The Lake of Dreams
Page 16
It was late evening by the time I got back, the sun half behind the opposite shore, the west side of the house cast in reddish gold. I found my mother sitting on the patio, glass of wine on the table, the bottle in a silver ice bucket on the floor, in easy reach. She had been reading a novel, and when I came in she put the paperback facedown on the arm of her chair; I glimpsed an ethereal baby dress against a background of black and thought of Iris. My mother was wearing a white T-shirt and chunky silver and turquoise jewelry that looked beautiful with her hair.
“Good book?”
“I just started, but it’s compelling so far. Andy gave me a copy of that new book Cell, but I just couldn’t get into it.”
“The kind of book you want to throw across the room?”
“Not even that. I couldn’t work up any interest at all.” She leaned down to the bucket where another glass stood on the patio and handed it to me. “Before I forget, Keegan called. Something about the windows, he asked you to call him back. He’s doing very well, isn’t he?”
“He is. It’s great. Do you know his son, Max?”
She smiled. “Sometimes Keegan brings him into the bank. Sweet boy. Lively, like his dad. He’s a good father.”
“I thought so, too. You sound very fond of Keegan these days.”
“I always liked Keegan. I just thought you were too young. You were.”
“I was.”
“And now?” she asked, giving me an assessing look.

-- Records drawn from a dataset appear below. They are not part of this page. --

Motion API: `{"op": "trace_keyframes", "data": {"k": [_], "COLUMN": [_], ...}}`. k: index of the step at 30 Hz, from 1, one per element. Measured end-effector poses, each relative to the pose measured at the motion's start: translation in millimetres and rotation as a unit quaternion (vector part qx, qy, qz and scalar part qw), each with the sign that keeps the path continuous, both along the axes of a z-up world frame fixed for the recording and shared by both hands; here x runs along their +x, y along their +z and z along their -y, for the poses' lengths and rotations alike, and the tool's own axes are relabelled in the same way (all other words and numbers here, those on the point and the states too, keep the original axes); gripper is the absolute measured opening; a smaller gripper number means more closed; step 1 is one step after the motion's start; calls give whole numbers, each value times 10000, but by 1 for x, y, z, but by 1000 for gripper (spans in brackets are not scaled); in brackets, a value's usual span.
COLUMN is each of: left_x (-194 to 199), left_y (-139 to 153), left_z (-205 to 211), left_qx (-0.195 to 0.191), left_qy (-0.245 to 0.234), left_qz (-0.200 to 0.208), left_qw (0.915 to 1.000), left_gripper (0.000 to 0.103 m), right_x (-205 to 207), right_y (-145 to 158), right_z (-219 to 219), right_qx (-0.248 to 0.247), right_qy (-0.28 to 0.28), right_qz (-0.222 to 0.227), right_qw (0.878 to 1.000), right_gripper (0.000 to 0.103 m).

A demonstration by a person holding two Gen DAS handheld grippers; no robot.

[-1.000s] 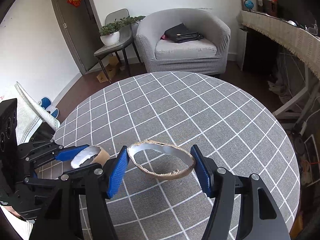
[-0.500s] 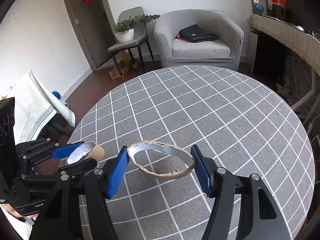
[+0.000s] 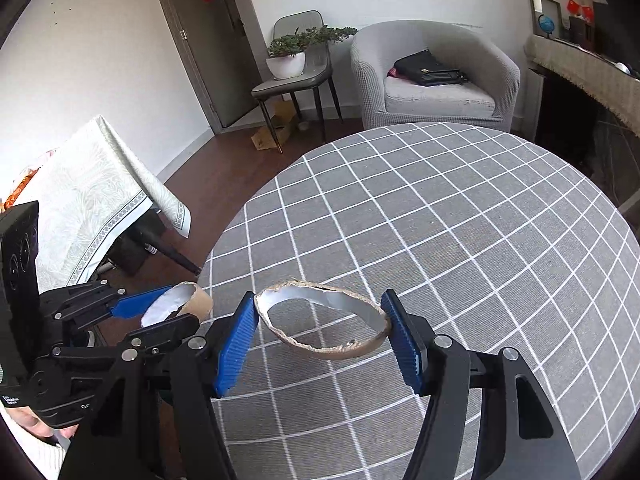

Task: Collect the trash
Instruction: 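Carry both tape cores with both tools down over the green bin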

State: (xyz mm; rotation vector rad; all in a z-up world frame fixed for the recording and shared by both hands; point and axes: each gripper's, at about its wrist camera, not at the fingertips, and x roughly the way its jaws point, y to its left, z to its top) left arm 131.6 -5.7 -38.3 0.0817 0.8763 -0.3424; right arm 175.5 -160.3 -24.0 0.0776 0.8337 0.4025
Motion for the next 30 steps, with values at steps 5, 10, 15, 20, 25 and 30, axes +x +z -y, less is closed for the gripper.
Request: {"op": "trace_keyframes", "data": {"k": [5, 10, 15, 20, 25, 30], "left_x": [-10, -16, -21, -23, -19, -18], "left_y": [-5, -7, -14, -28, -44, -65], "left_z": [-29, -57, -85, -112, -137, -157], "left_qx": [0, -103, -96, 67, 112, 153], "left_qy": [250, 539, 814, 999, 1175, 1235], "left_qz": [-55, -86, -165, -274, -474, -713], "left_qw": [9997, 9985, 9965, 9946, 9919, 9897], "left_gripper": [38, 38, 38, 38, 38, 39], "right_x": [-8, -15, -18, -22, -21, -17], "right_y": [-3, -4, -5, -8, -14, -25], "right_z": [-32, -60, -85, -114, -145, -170], "right_qx": [-35, -57, -16, -32, -138, -263], "right_qy": [218, 433, 644, 848, 1078, 1253], "right_qz": [-8, -7, -25, -46, -92, -168], "right_qw": [9998, 9990, 9979, 9964, 9940, 9916], "right_gripper": [64, 64, 64, 64, 64, 64]}}
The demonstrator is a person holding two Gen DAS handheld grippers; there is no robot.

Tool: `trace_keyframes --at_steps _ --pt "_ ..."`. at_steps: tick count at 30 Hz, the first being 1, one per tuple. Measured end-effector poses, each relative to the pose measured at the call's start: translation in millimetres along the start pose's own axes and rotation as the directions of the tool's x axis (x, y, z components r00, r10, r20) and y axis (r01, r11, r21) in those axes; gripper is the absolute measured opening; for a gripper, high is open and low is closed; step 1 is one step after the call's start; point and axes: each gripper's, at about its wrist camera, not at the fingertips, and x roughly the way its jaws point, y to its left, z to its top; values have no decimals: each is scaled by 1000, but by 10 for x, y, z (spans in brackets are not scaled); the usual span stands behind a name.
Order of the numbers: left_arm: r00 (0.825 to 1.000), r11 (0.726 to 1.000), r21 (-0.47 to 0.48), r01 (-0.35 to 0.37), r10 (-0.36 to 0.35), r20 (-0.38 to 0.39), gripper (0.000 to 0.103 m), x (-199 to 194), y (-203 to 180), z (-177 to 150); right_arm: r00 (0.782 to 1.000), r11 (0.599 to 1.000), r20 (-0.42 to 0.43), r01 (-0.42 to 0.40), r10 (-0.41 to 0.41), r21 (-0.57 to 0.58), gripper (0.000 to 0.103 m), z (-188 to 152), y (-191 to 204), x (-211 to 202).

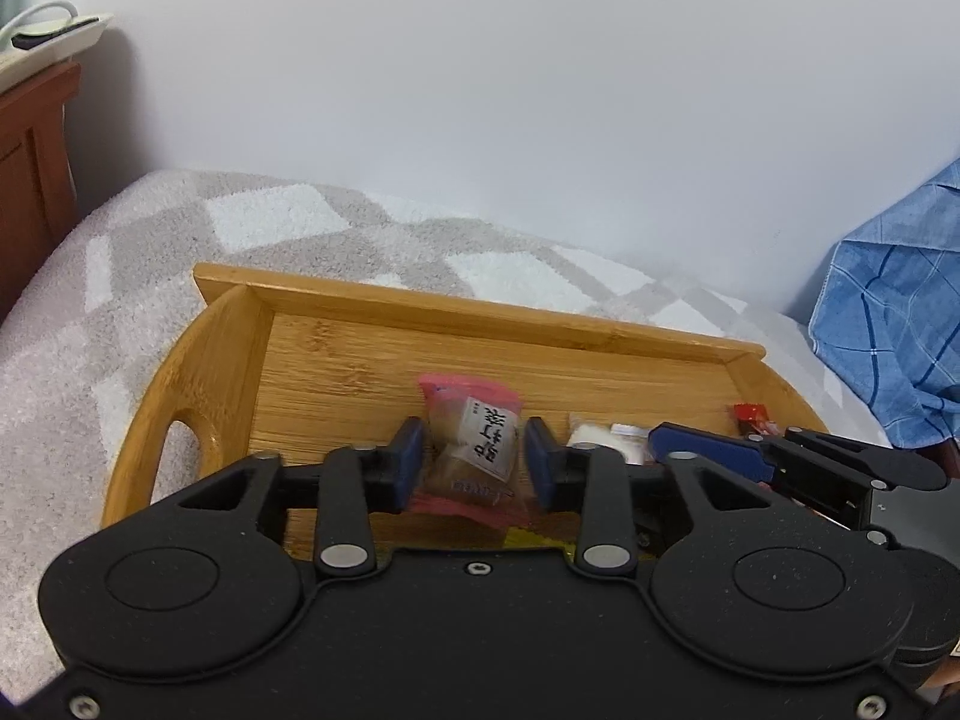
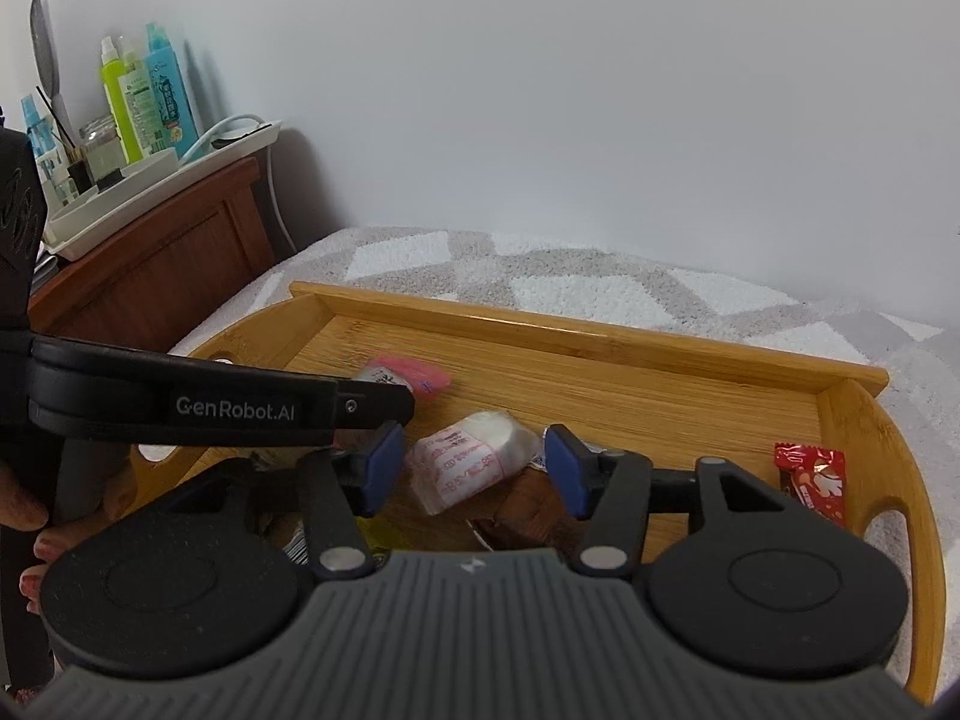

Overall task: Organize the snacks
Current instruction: 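Open the left tool over the tray while the right tool releases the white cake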

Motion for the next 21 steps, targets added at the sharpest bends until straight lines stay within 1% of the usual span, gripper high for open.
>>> trace_keyframes --at_steps 2,5,7,9,11,15,19,21 --pt "1000 1000 9 8 -8 3 44 -85 -33 3 1000 1000 11 3 -3 4 73 4 18 -66" --pt "1000 1000 18 1 -1 20 52 -273 -79 0 999 1000 27 18 -18 -3 74 28 69 -203" --pt "999 1000 21 0 0 34 55 -433 -107 -12 999 999 40 32 -32 -5 77 45 115 -318" --pt "999 1000 28 -2 0 42 62 -609 -129 -36 997 999 60 49 -48 -11 78 42 180 -457" --pt "998 999 53 -11 8 58 64 -805 -175 -74 995 998 75 61 -60 -11 80 22 253 -602" --pt "996 996 92 -20 12 85 73 -1216 -275 -178 990 996 108 89 -87 -7 82 -54 421 -899" --pt "994 993 116 -19 7 105 76 -1620 -352 -321 985 994 137 107 -107 14 84 -162 587 -1180" --pt "993 992 124 -21 6 122 79 -1803 -371 -400 981 993 154 111 -115 33 85 -237 661 -1327"
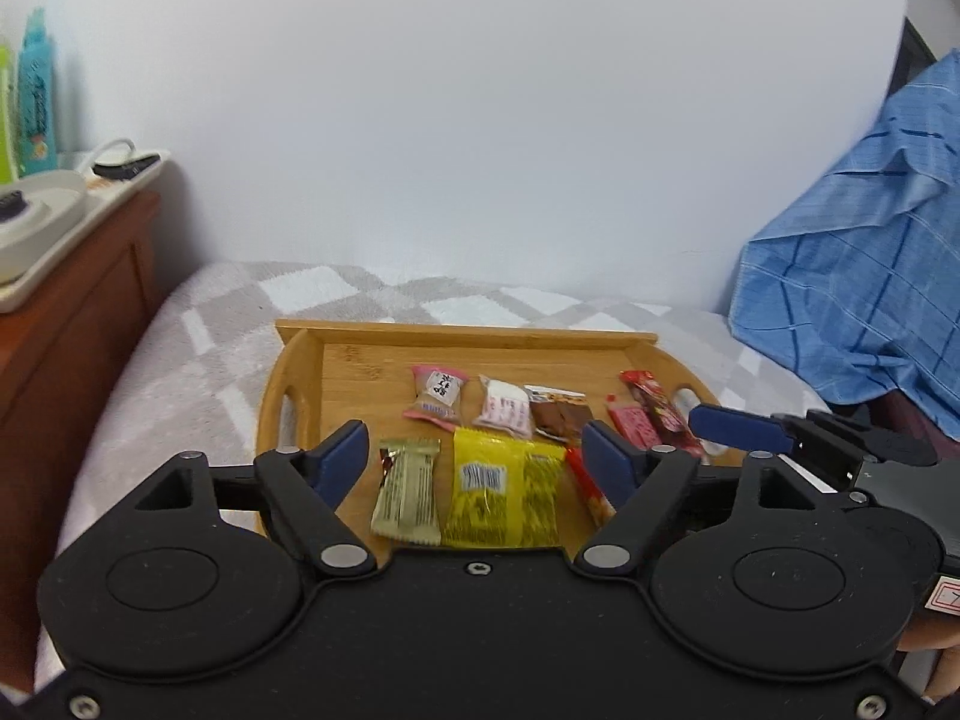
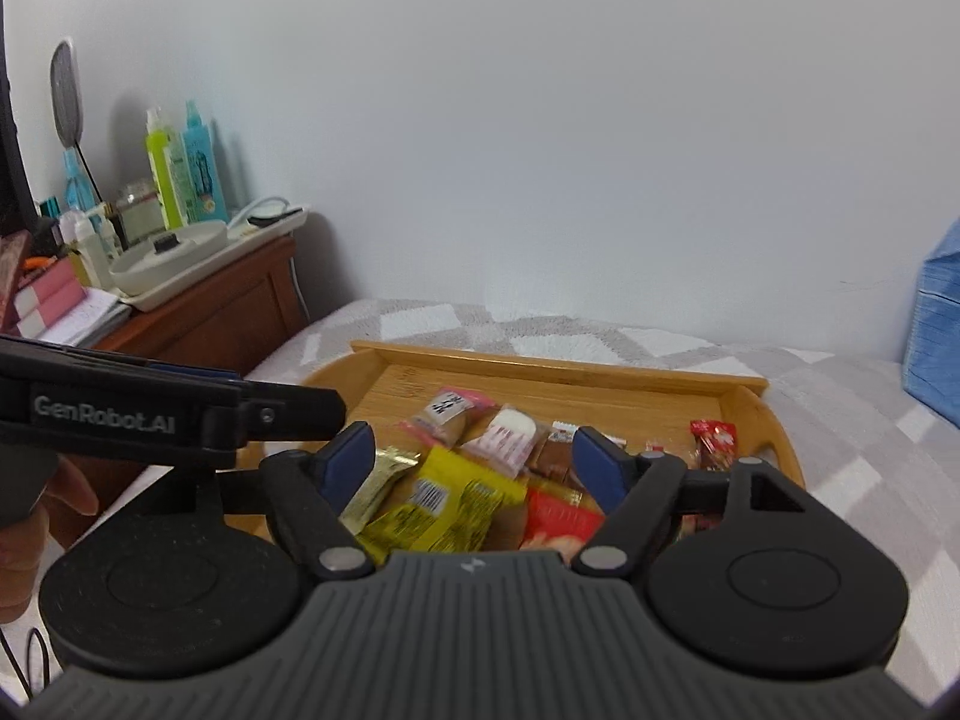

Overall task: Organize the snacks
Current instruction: 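Open the left tool over the tray while the right tool releases the white cake, then move both tools back to the remaining Biscoff and gold-dotted bar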

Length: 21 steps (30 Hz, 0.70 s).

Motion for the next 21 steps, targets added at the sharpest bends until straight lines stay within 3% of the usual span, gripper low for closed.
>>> trace_keyframes --at_steps 12,21 --pt "1000 998 55 12 -13 21 87 -740 35 -468 999 997 35 26 -29 66 89 -476 222 -701" --pt "999 995 99 7 -3 -39 93 -845 143 -879 996 996 64 52 -57 76 90 -888 480 -936"
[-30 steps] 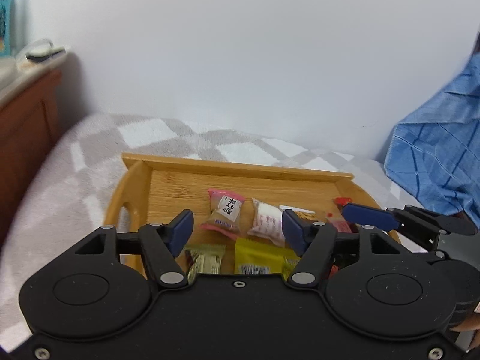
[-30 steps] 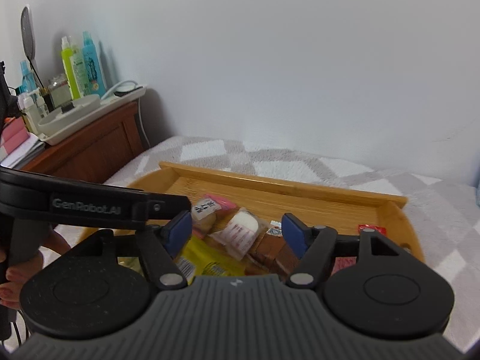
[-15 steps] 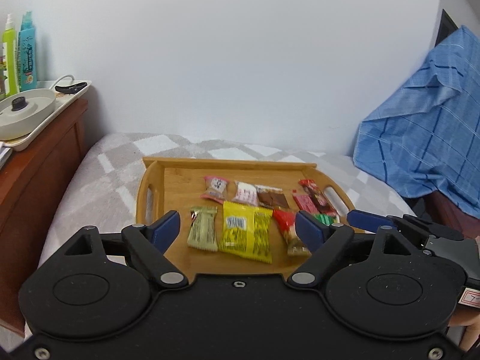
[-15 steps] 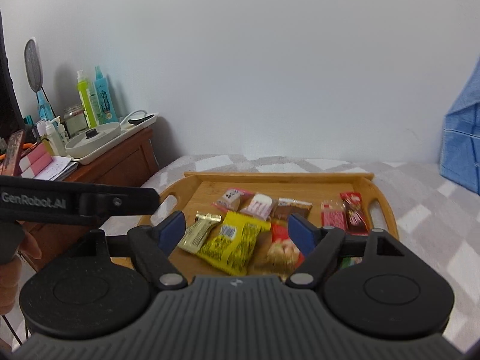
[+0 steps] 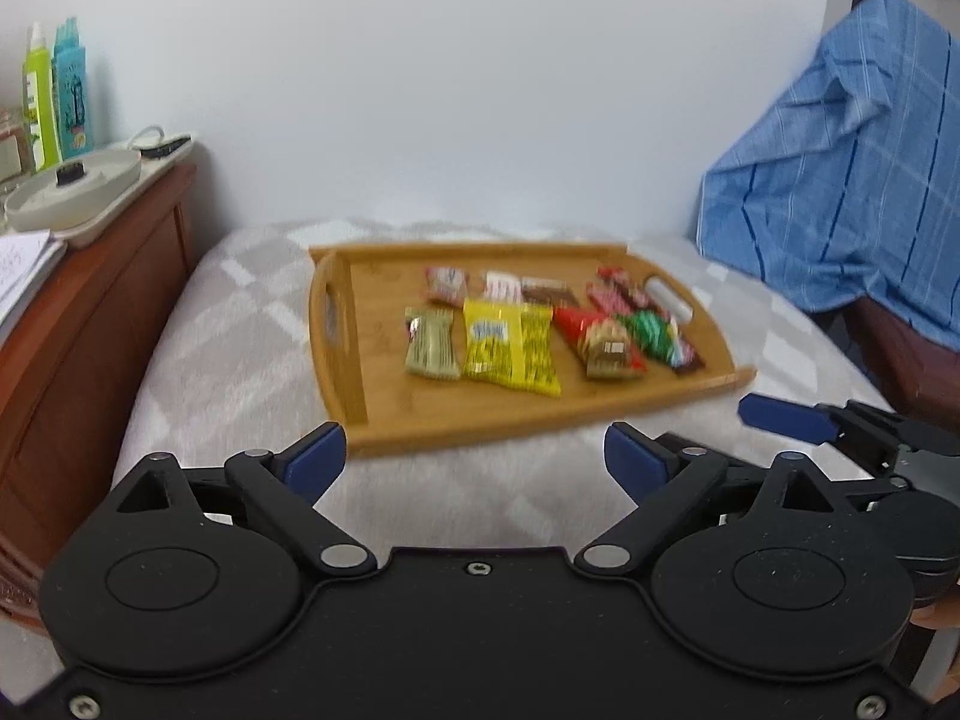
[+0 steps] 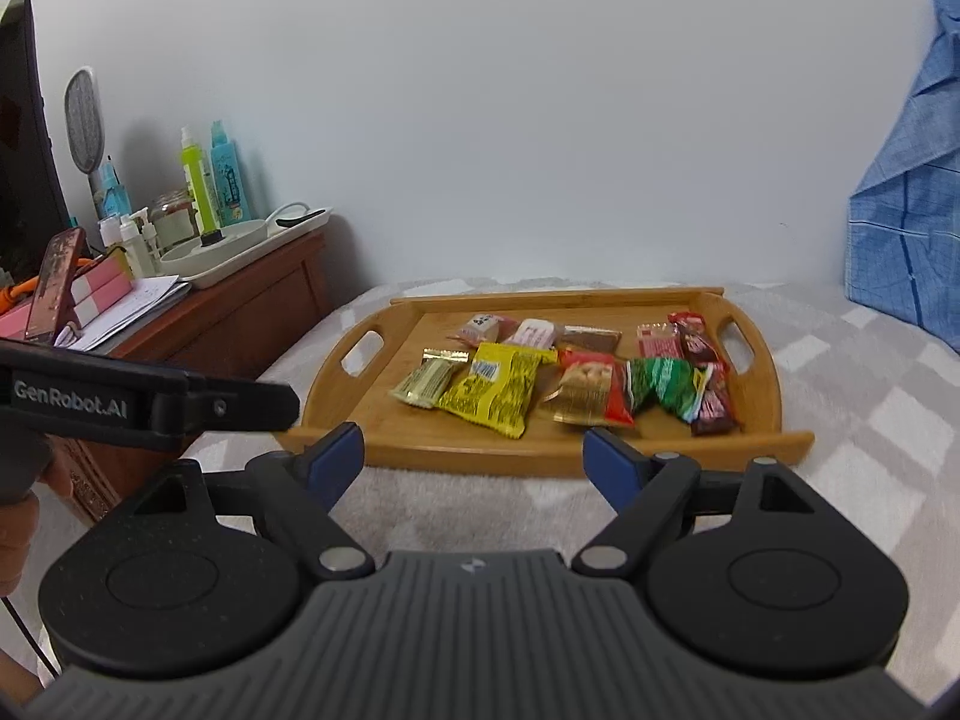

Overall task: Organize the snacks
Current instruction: 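Move both tools back to the remaining Biscoff and gold-dotted bar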

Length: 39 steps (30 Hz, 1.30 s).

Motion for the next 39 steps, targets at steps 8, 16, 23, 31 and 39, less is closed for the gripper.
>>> trace_keyframes --at_steps 8,16,23,31,39 --pt "999 998 -52 -26 24 -25 94 -9 152 -242 1000 1000 25 17 -17 10 90 -349 183 -37" --pt "997 996 -37 -82 82 -6 94 -22 295 -491 998 999 55 27 -25 -39 90 -582 378 -57" --pt "996 995 -55 -83 83 -16 94 59 395 -628 998 995 59 36 -30 -92 90 -819 547 -51" --pt "998 994 -91 -66 63 -30 94 160 552 -690 999 993 47 30 -25 -118 90 -984 675 21" --pt "995 990 -135 -28 14 -101 92 370 607 -765 1000 989 24 2 2 -148 90 -1132 801 110"
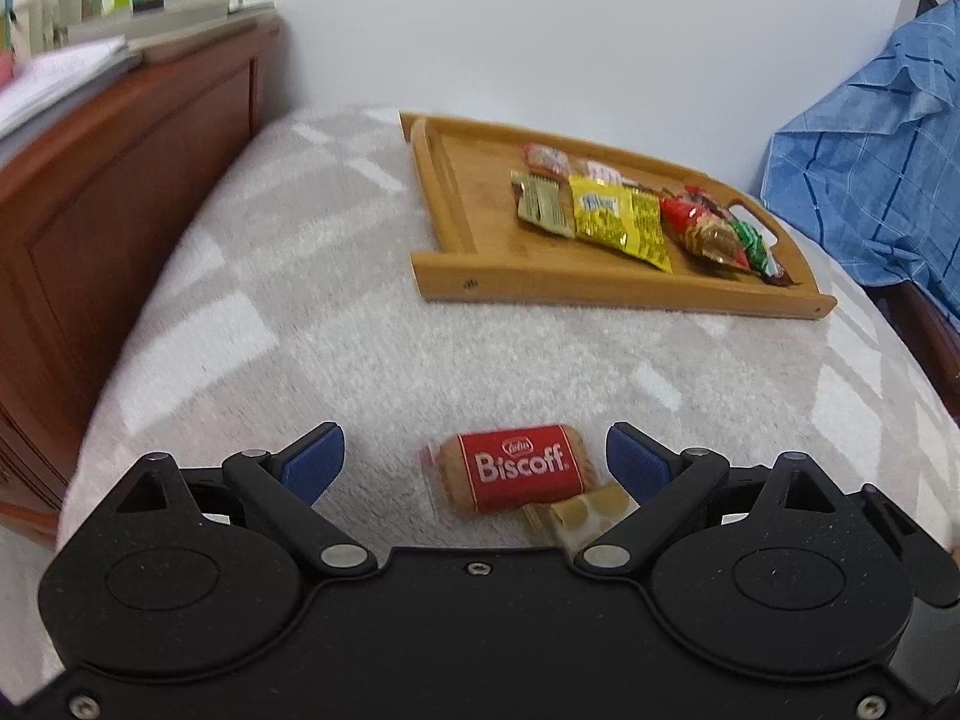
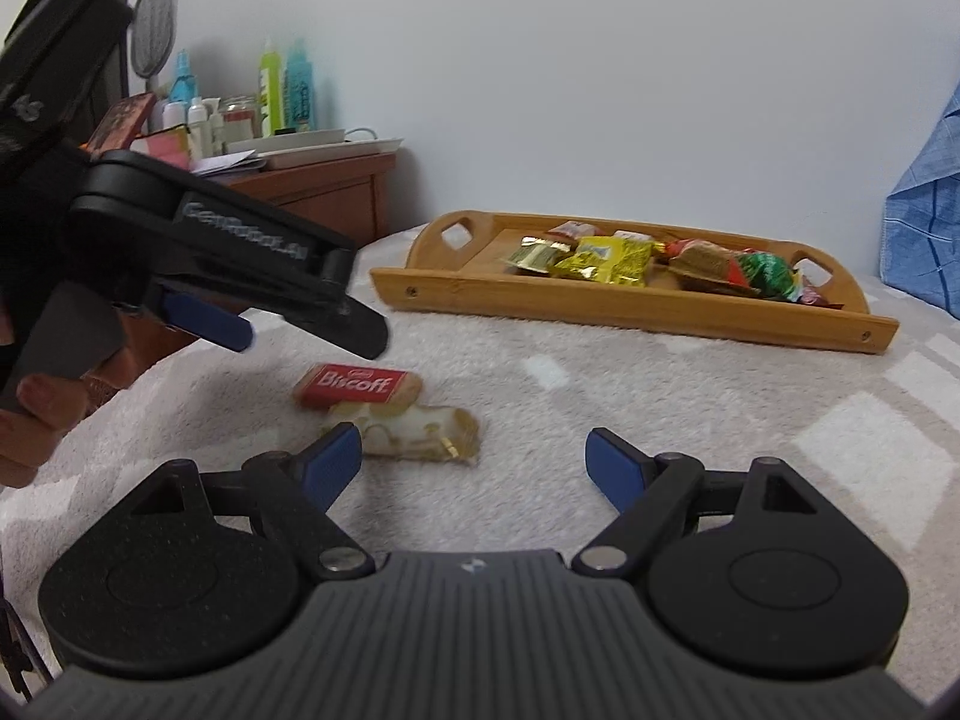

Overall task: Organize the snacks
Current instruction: 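Move both tools back to the remaining Biscoff and gold-dotted bar, then grasp the red Biscoff biscuit with the left tool while the right tool grasps the gold-dotted bar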

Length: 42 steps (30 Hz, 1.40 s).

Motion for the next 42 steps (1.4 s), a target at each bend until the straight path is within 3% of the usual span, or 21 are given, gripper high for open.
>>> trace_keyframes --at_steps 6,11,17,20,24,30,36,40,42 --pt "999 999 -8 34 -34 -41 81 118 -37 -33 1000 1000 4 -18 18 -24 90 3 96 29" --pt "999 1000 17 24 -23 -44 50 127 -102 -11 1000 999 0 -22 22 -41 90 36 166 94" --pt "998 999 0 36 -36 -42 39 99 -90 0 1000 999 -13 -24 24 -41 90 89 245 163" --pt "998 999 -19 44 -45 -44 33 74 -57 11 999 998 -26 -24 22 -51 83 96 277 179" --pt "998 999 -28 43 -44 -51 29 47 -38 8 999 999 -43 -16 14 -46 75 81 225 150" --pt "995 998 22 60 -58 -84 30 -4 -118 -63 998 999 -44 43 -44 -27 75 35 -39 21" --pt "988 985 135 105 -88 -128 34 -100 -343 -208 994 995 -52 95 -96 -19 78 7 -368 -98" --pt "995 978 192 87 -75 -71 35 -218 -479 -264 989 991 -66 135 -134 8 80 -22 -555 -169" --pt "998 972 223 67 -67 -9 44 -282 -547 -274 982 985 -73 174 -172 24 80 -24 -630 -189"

“Now I’m waiting for Yoshi to come,” I said, not wanting to go any closer to the complex feelings that seeing Keegan again had evoked.
She handed me the wine and I poured myself a glass—a Chardonnay, from local grapes. It tasted faintly of pear and raspberries.
“Very nice.”
“Isn’t it? Andy brought it by. He should be back any second—I sent him out fix the slats in the fence by the shed. He made the mistake of volunteering, poor guy.”
“Really? He’s here?”
“You sound disappointed. I thought you wanted to meet him?”
“I did. I do. I’ve had a very exciting day, that’s all.”
“Rose Jarrett?”
“Yes. Rose, here and there and everywhere.” Quickly, I sketched out my day, my trip to the Westrum House in Rochester. I’d just begun to tell her about the woman in the window on the landing and my drink with Oliver Parrott when she smiled past me and waved. I turned to see Andy, a tall man, broad but lean, dressed just as I’d imagined he would be, in jeans and a cotton sweatshirt, coming up the lawn from the lake. His hair was cut short, glinting silver-gray in the late afternoon light. He was carrying a hammer and a sack of nails. I stood as my mother introduced us. He had a firm grip, a quick, engaging smile, and he asked about Japan with genuine interest. I had no reason to dislike him, yet I found myself feeling cautious, wary, reserved.
“Let me get another glass,” my mother said.
“I’ll get it,” I told her, realizing suddenly that I was the intruder in the evening. The glass she’d had waiting by the wine hadn’t been for me at all.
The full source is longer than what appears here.